■ DESCRIPTION OF THE TASK
Read through the listing below and return only the lines containing "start".

■ PROVIDED MATERIAL
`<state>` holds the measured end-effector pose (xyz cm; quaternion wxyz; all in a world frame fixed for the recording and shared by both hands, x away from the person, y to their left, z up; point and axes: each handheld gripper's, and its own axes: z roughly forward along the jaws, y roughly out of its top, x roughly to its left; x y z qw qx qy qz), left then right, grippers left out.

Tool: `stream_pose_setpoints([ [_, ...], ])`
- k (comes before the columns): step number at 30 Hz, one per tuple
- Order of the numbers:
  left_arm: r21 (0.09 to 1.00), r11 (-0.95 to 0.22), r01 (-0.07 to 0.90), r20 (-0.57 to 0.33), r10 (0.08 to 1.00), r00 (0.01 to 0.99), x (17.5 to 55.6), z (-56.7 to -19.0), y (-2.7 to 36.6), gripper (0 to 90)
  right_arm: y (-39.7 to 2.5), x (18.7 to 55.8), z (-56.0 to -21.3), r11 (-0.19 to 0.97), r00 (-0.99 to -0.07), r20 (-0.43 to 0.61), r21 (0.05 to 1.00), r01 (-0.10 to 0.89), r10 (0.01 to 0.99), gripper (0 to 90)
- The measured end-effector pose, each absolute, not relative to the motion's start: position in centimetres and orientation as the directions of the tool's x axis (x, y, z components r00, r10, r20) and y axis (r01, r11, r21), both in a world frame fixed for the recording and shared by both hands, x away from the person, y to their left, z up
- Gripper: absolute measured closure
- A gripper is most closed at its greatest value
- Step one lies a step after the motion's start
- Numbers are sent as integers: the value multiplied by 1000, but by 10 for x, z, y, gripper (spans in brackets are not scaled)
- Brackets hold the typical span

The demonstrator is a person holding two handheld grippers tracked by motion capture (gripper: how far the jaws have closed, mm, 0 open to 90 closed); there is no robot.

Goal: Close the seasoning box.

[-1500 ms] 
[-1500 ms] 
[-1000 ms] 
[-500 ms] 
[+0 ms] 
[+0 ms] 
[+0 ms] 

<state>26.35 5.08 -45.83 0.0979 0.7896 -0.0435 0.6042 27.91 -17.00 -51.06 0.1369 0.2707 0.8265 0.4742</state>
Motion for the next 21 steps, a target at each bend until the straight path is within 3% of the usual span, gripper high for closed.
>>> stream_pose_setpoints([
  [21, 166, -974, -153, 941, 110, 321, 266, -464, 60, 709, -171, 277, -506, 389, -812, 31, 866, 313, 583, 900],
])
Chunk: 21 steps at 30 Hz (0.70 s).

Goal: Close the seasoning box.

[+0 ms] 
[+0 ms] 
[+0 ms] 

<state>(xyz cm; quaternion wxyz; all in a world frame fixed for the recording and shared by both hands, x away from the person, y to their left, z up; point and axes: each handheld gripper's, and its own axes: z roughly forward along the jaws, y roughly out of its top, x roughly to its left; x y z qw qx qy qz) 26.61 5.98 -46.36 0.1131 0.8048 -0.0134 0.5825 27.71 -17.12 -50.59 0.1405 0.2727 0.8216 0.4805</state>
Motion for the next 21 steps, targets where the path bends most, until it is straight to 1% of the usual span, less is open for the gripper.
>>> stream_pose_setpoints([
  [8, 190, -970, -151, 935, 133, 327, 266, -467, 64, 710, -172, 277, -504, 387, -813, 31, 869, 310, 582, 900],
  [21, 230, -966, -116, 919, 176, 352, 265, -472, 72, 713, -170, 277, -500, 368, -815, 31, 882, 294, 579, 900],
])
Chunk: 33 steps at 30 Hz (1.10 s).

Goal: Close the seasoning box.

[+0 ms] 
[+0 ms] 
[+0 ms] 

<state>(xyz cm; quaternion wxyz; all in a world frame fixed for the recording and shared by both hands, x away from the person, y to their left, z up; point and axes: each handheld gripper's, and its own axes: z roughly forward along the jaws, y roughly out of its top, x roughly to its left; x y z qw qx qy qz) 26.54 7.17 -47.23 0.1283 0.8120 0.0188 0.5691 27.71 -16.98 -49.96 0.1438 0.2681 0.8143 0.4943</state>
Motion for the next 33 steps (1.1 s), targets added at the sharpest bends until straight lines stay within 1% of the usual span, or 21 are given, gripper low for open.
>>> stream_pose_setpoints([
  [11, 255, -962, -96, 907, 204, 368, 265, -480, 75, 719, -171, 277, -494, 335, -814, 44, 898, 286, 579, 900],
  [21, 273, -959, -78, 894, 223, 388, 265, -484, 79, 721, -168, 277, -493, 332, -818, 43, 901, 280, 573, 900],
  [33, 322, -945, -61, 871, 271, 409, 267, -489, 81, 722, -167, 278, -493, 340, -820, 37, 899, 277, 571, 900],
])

■ EXERCISE ANSWER
- The measured end-effector pose, each absolute, not relative to the motion's start: position in centimetres and orientation as the directions of the tool's x axis (x, y, z components r00, r10, r20) and y axis (r01, r11, r21), both in a world frame fixed for the recording and shared by both hands, x away from the person, y to their left, z up
- Step one lies a step after the motion's start

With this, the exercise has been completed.